• _WORK INSTRUCTION_: Output the listing exactly as written, apart from its pictures.

• _RECORDED DATA_:

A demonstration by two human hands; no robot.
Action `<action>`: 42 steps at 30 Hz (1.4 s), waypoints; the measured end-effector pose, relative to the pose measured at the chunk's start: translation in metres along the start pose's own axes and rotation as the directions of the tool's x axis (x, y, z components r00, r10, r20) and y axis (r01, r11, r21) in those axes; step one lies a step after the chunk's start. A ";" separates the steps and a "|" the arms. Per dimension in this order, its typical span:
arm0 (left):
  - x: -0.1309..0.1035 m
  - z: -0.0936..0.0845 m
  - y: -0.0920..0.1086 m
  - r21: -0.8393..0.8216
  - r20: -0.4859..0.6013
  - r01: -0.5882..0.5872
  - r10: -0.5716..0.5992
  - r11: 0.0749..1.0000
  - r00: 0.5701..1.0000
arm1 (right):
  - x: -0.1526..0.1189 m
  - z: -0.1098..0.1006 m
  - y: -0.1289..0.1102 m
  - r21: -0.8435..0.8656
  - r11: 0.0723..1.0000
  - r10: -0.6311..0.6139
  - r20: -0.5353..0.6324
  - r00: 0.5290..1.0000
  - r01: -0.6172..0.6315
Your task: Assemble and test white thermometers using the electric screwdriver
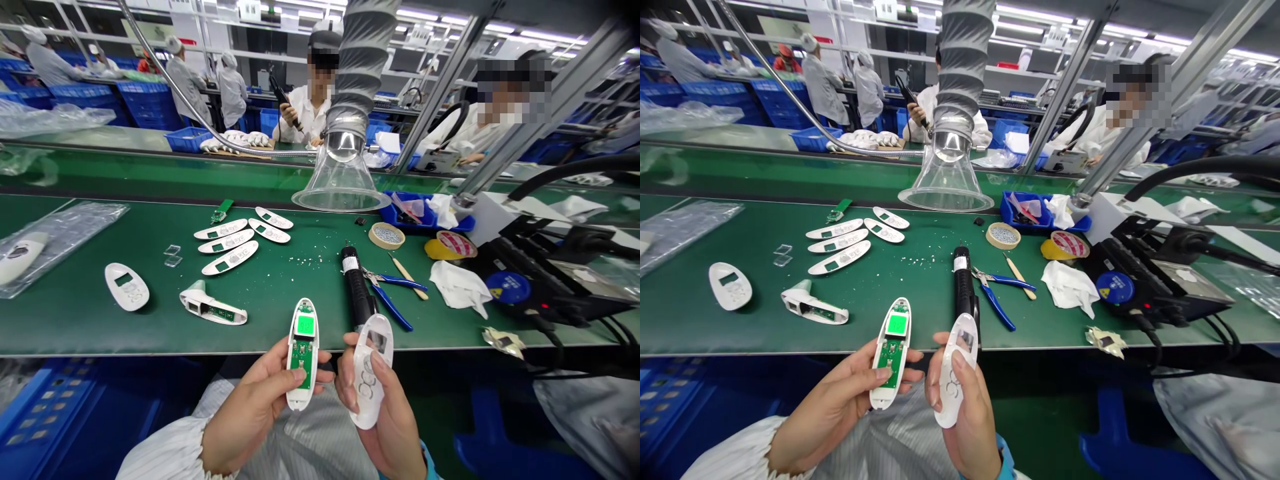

• _THE ANSWER_:
A demonstration by two human hands; no robot.
Action `<action>`: 42 steps at 30 Hz (1.4 s), waypoints; the measured end-effector pose, relative to the pose measured at the chunk's start: translation in metres along the start pose's own axes and rotation as the directions of the tool's x axis (x, y, z components r00, r10, r20) and y axis (r01, r11, r21) in those axes; step one lies a step after the chunk's start. A ";" separates the steps and a "|" the arms. Per dimension in this order, its typical span:
arm0 (left):
  - x: -0.1309..0.1035 m
  - z: -0.0936..0.0845 m
  - y: -0.0920..0.1086 m
  - r21: -0.8393..0.8216
  - r20: -0.4859..0.6013
  - r01: -0.5882..0.5872
  - r10: -0.5716..0.5992
  - r11: 0.0749..1.0000
  - r00: 0.5701..1.0000
arm1 (right):
  - x: -0.1526..0.1189 m
  - z: -0.1098..0.1006 m
  - y: -0.1289..0.1102 m
  - r21: -0.8435..0.8656
  - r11: 0.0723..1.0000
  - r10: -0.6311..0.6139
  - r20: -0.5353..0.6324
  - r00: 0.5290..1.0000
  - r01: -0.6172..0.6315
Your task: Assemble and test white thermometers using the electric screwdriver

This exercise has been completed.